$ cat post/telnet-to-nowhere-/-the-service-mesh-confused-us-all-/-it-ran-in-the-dark.md

telnet to nowhere / the service mesh confused us all / it ran in the dark


Title: Reflections on a Wild Month: AI Overload and FinOps Pressure


May 20, 2024. I’m sitting at my desk, sipping a lukewarm coffee, looking over the latest Hacker News stories as they scroll by like a feverish dream. GPT-4o, Daylight Computer’s e-paper tablet, TTE Terminal Text Effects—these are just more fuel for the AI fire that has been burning since ChatGPT first showed up. It feels like I’ve been living in a perpetual tech storm.

The AI Tsunami

Last month, I was deep into tuning our LLM (Language Model) infrastructure at work. We’re trying to build something robust and scalable, but it’s a constant battle with the bleeding edge. GPT-4o might be a step up from 3.5, but there are always new papers and frameworks popping up. Every day feels like I need to learn another API or library. It’s exhausting, but exhilarating.

Just last week, we finally got our in-house model running on multiple GPUs without crashing the server. But then came the question: how do we manage this beast? Do we go full-on Kubernetes orchestration, or are there simpler tools that can get the job done with less overhead? The conversation around FinOps is heating up too—every dollar counts when it comes to AI infrastructure.

Platform Engineering and Cost Control

Platform engineering has become a mainstream discipline. We’ve been working on optimizing our platform services, which means diving into web assembly (Wasm) for server-side functionality. It’s fascinating how this technology can bring more flexibility and performance, but the learning curve is steep. Plus, every optimization needs to be balanced against the operational costs.

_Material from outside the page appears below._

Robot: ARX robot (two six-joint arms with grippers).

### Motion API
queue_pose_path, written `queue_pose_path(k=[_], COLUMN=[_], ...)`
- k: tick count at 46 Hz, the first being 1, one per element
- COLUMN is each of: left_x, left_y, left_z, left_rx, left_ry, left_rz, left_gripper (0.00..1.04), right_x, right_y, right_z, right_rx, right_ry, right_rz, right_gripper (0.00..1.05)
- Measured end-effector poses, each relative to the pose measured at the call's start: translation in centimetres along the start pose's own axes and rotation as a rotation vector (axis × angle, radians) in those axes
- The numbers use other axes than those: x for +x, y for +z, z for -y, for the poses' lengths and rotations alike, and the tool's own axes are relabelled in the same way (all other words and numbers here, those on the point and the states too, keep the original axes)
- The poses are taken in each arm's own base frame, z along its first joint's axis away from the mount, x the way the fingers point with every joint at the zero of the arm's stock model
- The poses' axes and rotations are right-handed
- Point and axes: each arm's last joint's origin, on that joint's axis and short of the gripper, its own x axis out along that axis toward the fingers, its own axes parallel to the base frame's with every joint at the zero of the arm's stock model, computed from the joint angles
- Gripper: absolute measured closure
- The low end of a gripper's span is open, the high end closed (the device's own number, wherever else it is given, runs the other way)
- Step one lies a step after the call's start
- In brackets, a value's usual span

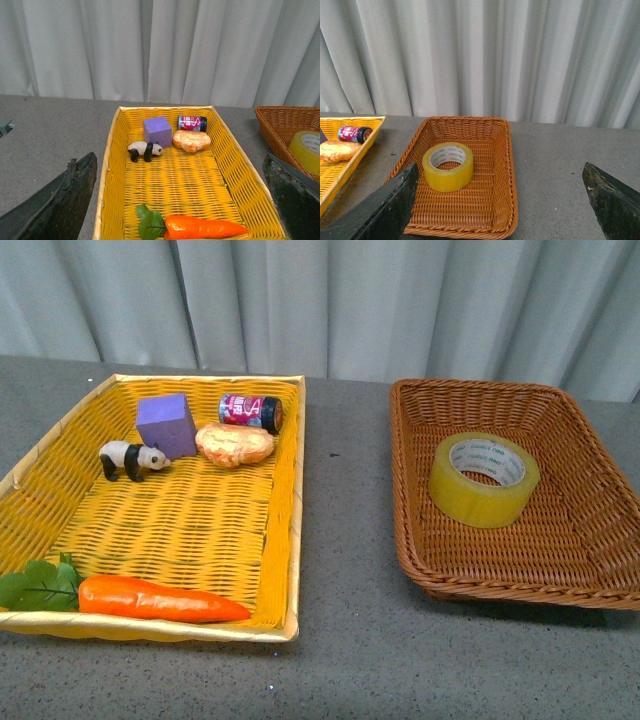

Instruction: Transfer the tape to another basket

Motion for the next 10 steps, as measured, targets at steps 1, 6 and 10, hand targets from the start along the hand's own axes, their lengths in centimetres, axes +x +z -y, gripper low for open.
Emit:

We’re also wrestling with DORA metrics in our daily standups. How fast are we deploying? Are we delivering value through customer feedback loops? The pressure is real; cloud providers like AWS are always pushing for more usage, and we can’t afford to overspend on infrastructure that isn’t being used efficiently. Our developers spend a lot of time arguing about the trade-offs between cutting-edge tech and practicality.

Real Work: Debugging and Shipping

Last week, I was working late trying to debug an issue with our GraphQL API. After six years, I’ve come to understand the pain points of GraphQL better than ever before. The schema evolution is a nightmare, and keeping track of mutations can be like chasing shadows. But we shipped a critical update on time, which felt good. It’s moments like these that remind me why I got into this field—seeing your hard work pay off.

Personal Learning Journey

On the side, I’ve been trying to stay up-to-date with all the latest AI developments. The OpenAI documents leak was interesting; it gave us a peek behind the curtain of one of the most successful AI companies in the world. It’s sobering to see how they operate and manage their resources.

I also started reading more about WebAssembly for server-side applications, which has been growing in popularity. It’s exciting to think about what can be done with this technology—potentially reducing our dependencies on complex VMs or containers while still getting the performance benefits of compiled code.

Wrapping Up

As I look out the window at the aurora lighting up the sky outside, it feels like we’re living through a tech revolution. The pace is relentless, and every day brings new challenges. But that’s why I love this job—there’s always something to learn, and there are never dull moments.

This month has been about debugging, shipping, and arguing about the best ways forward in a world where AI is everywhere and FinOps pressures loom large. It’s a wild ride, but one I wouldn’t trade for anything else.


That’s my take on how things are shaping up right now. Time to hit the books again; there’s always more to learn.